On 1 July 2021, the next phase of the implementation of the requirement for head contractors to establish Project Trust Accounts (PTAs) and Retention Trust Accounts (RTAs) on Queensland projects commences.
Phase 1 of the PTA rollout is currently in effect and commenced on 1 March 2021. Last year, we flagged this introduction of the new project trust regime (see the full article here).
The commencement of the new phase will require head contractors to establish a PTA on a broader range of State Government and Hospital and Health Service projects than before by removing the previous $10 million valuation ceiling, making the scheme now apply to larger projects.
Over these five major phases, the framework progressively expands to capture more projects and contractors.

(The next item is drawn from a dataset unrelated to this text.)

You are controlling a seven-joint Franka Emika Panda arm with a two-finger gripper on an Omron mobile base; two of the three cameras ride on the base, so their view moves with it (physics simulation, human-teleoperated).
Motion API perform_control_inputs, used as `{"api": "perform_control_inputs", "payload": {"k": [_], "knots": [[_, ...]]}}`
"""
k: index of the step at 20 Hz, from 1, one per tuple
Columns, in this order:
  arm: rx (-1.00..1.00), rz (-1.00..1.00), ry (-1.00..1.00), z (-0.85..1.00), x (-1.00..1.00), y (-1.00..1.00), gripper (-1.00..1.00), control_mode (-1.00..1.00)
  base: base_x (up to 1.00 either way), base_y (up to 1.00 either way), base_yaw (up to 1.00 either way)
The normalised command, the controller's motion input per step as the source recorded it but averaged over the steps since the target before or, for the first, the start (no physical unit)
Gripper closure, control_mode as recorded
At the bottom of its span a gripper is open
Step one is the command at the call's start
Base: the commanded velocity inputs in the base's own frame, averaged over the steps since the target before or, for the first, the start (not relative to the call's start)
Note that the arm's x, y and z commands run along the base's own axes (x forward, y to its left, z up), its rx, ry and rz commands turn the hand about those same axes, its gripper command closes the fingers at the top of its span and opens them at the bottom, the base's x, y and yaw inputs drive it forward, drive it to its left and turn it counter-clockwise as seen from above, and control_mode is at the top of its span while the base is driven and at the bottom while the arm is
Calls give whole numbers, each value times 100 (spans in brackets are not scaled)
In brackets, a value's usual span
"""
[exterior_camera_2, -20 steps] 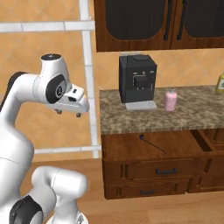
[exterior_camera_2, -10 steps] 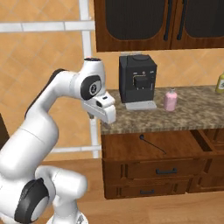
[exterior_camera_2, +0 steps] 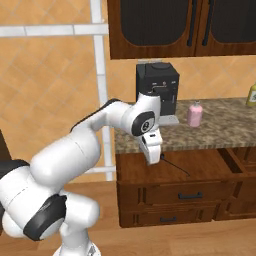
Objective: Pick the ladle from the drawer and place it on the counter.
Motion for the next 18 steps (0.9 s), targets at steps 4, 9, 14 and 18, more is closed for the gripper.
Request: {"api": "perform_control_inputs", "payload": {"k": [4, 9, 14, 18], "knots": [[5, -8, 9, -52, 72, -100, -100, -100, 0, 0, 0], [5, 4, 1, -66, 11, -91, -100, -100, 0, 0, 0], [5, 0, -2, -65, 28, -20, -100, -100, 0, 0, 0], [0, 0, -9, -78, 25, -1, -100, -100, 0, 0, 0]]}}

PTAs will soon be required on most private and public sector commercial construction projects in Queensland valued at over $1 million.
Who is required to establish trusts?
- For Project Trust accounts, the contracted party for the contract that required the Project Trust is responsible for establishing and maintaining the trust (generally the Head Contractor). They are the Trustee.
- For Retention Trust accounts, the contracting party who is withholding retentions from the contracted party’s/parties’ payments is responsible for establishing and maintaining the trust. They are the Trustee.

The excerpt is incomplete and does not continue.